Quando vejo médicos trabalhando 24-48h seguidas, ficando vários dias fora de casa, passando várias horas em cirurgias ou auxiliando em trabalho de parto, compreendi que faria meu corpo adoecer mais e deixei tudo isso. Por um lado, sinto-me aliviada. Esses hábitos de vida são muito ruins para a saúde, independentemente de ter uma doença crônica ou não.
A esclerose múltipla me ensinou a ter uma vida mais equilibrada, a evitar excessos, pois tive que aprender a respeitar os limites do meu próprio corpo. Hoje, apesar do diagnóstico, estou mais saudável do que antes, porque cuido muito mais da minha saúde. Tenho uma vida normal e funcional. Quando falo que tenho a doença, ninguém acredita. Minhas pacientes ficam impressionadas porque estou bem física e psicologicamente.
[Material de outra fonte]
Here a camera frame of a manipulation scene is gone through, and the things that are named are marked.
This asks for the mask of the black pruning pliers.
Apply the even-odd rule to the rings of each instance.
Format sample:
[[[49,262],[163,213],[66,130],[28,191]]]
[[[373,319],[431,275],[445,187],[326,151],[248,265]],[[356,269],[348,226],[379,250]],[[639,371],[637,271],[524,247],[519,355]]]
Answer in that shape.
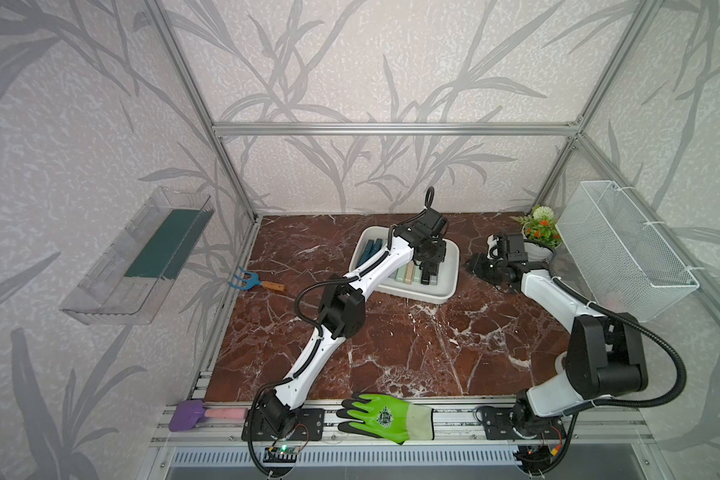
[[[430,285],[430,276],[439,273],[439,264],[435,261],[423,261],[420,265],[422,267],[422,285]]]

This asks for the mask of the beige pruning pliers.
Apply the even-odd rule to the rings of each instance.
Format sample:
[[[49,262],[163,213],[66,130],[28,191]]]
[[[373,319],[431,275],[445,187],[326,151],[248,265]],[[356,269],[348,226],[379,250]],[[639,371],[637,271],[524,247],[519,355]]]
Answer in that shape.
[[[405,284],[412,284],[414,277],[416,273],[416,266],[413,262],[409,262],[406,266],[405,274],[404,274],[404,283]]]

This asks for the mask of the light green pliers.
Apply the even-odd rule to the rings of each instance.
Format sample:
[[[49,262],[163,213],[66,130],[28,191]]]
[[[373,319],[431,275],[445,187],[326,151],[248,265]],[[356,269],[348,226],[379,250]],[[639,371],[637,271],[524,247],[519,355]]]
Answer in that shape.
[[[419,265],[416,265],[414,268],[414,276],[413,276],[412,283],[420,284],[422,282],[422,275],[423,275],[422,267]]]
[[[396,272],[395,281],[399,282],[399,283],[403,283],[405,281],[406,272],[407,272],[407,267],[401,266]]]

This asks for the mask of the teal pruning pliers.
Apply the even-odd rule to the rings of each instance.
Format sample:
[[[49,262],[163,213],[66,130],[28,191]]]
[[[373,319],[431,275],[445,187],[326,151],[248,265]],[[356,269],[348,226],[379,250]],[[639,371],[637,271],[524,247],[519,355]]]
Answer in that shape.
[[[377,238],[373,240],[369,240],[366,244],[366,249],[364,251],[364,258],[366,260],[370,259],[376,252],[378,252],[381,248],[382,240]]]
[[[363,250],[362,250],[362,253],[361,253],[361,255],[360,255],[360,257],[359,257],[359,259],[358,259],[358,261],[357,261],[357,264],[356,264],[356,267],[357,267],[357,268],[361,267],[361,266],[367,261],[367,260],[364,258],[364,251],[365,251],[365,249],[366,249],[366,244],[367,244],[367,242],[368,242],[369,240],[366,241],[365,246],[364,246],[364,248],[363,248]]]

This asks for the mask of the white rectangular storage box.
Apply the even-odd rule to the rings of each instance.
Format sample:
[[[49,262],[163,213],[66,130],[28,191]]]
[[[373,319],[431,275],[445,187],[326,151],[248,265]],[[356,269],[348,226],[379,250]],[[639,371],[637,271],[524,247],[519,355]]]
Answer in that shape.
[[[369,240],[383,239],[386,242],[387,227],[370,226],[366,228],[358,240],[350,260],[350,270],[358,266],[358,262],[365,251]],[[375,293],[385,293],[410,300],[443,304],[454,295],[458,283],[459,247],[450,239],[446,239],[446,253],[444,261],[439,265],[437,282],[435,285],[422,285],[413,281],[411,284],[397,282],[396,274],[382,281],[375,289]]]

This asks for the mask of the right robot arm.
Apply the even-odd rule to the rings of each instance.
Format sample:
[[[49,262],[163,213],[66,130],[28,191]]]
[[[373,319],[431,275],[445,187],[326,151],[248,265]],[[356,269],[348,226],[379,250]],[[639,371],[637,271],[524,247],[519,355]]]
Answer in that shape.
[[[534,300],[568,332],[569,343],[560,373],[517,394],[510,409],[487,410],[486,421],[505,422],[521,438],[533,439],[565,416],[599,406],[655,408],[678,398],[688,380],[680,354],[666,340],[628,313],[609,310],[567,285],[552,270],[556,251],[520,234],[488,239],[488,250],[476,253],[465,269],[495,286],[507,287]],[[670,389],[654,398],[631,400],[647,389],[649,375],[644,343],[660,347],[675,367]]]

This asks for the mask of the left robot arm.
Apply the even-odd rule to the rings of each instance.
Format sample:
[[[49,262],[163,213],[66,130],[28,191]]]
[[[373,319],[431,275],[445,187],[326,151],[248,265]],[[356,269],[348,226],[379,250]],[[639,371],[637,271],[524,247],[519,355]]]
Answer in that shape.
[[[366,301],[382,281],[413,261],[422,266],[444,259],[448,221],[432,208],[435,188],[426,190],[424,209],[387,231],[386,242],[365,263],[343,276],[332,275],[300,292],[294,301],[297,317],[313,328],[307,345],[285,375],[262,386],[254,396],[245,425],[254,439],[257,420],[275,439],[291,433],[297,412],[333,353],[363,327]]]

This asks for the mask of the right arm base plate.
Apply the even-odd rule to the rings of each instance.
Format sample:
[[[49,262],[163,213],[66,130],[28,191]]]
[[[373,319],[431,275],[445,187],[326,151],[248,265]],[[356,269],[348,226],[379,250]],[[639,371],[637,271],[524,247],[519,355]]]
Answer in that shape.
[[[540,417],[522,406],[478,407],[475,416],[488,440],[547,440],[565,438],[560,417]]]

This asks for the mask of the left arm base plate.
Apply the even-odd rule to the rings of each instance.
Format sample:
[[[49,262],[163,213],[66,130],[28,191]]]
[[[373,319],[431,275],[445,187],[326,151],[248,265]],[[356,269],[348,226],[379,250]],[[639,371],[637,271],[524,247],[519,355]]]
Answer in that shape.
[[[299,441],[320,441],[323,435],[325,410],[321,408],[302,408],[296,412],[292,429],[283,439]],[[243,441],[275,441],[277,432],[269,425],[260,409],[253,411],[250,420],[246,420],[241,434]]]
Vez ou outra a EM vem me assombrar com alguns sintomas, principalmente por atitudes minhas. Quando me excedo com o estresse, durmo muito pouco, alimento-me com bobagem ou faço exercícios físicos extenuantes, lembro-me que preciso respeitar os limites do meu corpo para continuar.
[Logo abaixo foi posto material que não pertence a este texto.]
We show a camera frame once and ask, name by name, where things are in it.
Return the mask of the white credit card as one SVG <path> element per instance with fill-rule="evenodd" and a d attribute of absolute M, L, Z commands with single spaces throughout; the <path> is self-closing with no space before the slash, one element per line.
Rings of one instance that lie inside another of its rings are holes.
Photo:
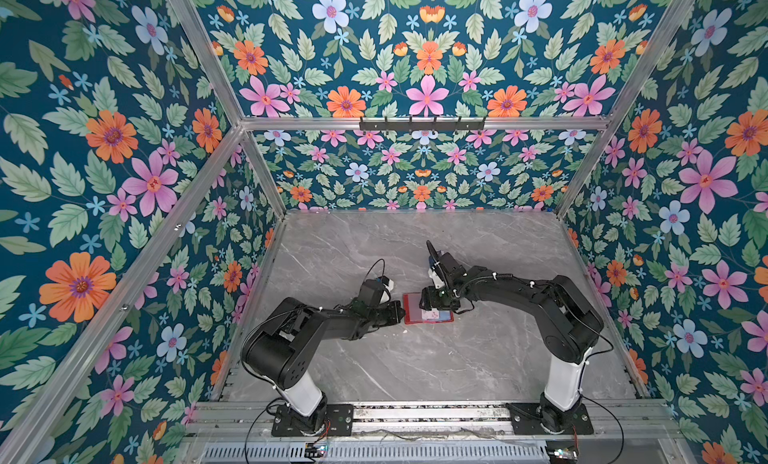
<path fill-rule="evenodd" d="M 441 319 L 441 312 L 437 309 L 421 310 L 421 319 L 423 322 L 439 321 Z"/>

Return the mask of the red card holder wallet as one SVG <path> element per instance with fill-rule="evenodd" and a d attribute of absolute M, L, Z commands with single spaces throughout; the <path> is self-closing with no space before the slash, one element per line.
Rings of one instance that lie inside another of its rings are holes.
<path fill-rule="evenodd" d="M 420 302 L 420 293 L 406 293 L 403 296 L 402 304 L 405 310 L 404 322 L 406 325 L 442 324 L 454 321 L 454 315 L 450 310 L 423 309 Z"/>

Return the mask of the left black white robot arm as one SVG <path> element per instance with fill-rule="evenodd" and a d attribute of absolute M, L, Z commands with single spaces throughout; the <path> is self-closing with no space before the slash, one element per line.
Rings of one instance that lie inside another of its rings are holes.
<path fill-rule="evenodd" d="M 399 324 L 405 310 L 393 291 L 394 281 L 381 275 L 364 280 L 349 303 L 330 309 L 287 297 L 245 338 L 242 367 L 278 392 L 286 402 L 287 421 L 301 433 L 315 435 L 327 423 L 327 396 L 309 373 L 320 344 L 360 340 Z"/>

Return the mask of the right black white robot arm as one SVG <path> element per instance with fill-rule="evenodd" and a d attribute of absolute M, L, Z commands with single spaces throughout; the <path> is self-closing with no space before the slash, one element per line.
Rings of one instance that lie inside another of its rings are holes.
<path fill-rule="evenodd" d="M 428 248 L 432 284 L 421 292 L 423 310 L 455 315 L 478 301 L 501 304 L 532 316 L 550 354 L 548 379 L 536 419 L 549 433 L 560 434 L 575 422 L 582 404 L 588 357 L 602 337 L 604 322 L 587 297 L 567 276 L 524 279 L 484 266 L 467 268 L 451 254 Z"/>

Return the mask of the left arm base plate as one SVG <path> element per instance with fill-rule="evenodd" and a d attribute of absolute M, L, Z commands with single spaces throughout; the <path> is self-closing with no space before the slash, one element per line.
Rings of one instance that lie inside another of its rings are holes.
<path fill-rule="evenodd" d="M 272 437 L 321 437 L 352 435 L 355 407 L 351 404 L 322 404 L 310 416 L 302 416 L 288 405 L 278 407 Z"/>

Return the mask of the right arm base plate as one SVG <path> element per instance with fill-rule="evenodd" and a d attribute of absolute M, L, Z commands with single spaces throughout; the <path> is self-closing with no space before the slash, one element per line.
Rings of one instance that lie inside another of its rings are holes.
<path fill-rule="evenodd" d="M 506 403 L 515 435 L 593 435 L 595 430 L 587 407 L 578 402 L 569 411 L 540 403 Z"/>

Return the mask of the black hook rail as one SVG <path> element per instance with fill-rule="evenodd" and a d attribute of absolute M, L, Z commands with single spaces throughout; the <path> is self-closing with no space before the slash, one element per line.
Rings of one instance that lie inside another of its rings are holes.
<path fill-rule="evenodd" d="M 465 118 L 465 117 L 378 117 L 378 118 L 360 118 L 358 121 L 360 130 L 371 131 L 474 131 L 482 130 L 486 126 L 485 118 Z"/>

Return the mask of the aluminium front rail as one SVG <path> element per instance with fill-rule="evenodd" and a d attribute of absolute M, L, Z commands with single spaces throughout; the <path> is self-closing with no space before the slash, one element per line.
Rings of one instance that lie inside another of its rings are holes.
<path fill-rule="evenodd" d="M 186 436 L 239 437 L 443 437 L 565 439 L 663 439 L 683 433 L 660 400 L 584 402 L 562 431 L 547 431 L 535 403 L 505 401 L 381 401 L 330 404 L 317 431 L 302 430 L 282 405 L 263 413 L 263 402 L 215 402 L 198 406 Z"/>
A vida de quem tem esclerose múltipla é assim: “um pé no acelerador e outro no freio, buscando o equilíbrio”. Antes da doença, eu queria abraçar o mundo. Por outro lado, não dá pra ficar só com o “pé no freio”, pois faz a doença evoluir física e mentalmente. É necessário buscar um ponto de equilíbrio para se manter saudável e ativo. Isso vale para qualquer doença crônica. Elas nos ensinam a sermos mais disciplinados, a praticar o autocuidado, o autoconhecimento, a ter prioridades. Às vezes, as doenças e os sintomas aparecem em um determinado momento de nossas vidas para mostrarem o jeito certo de viver.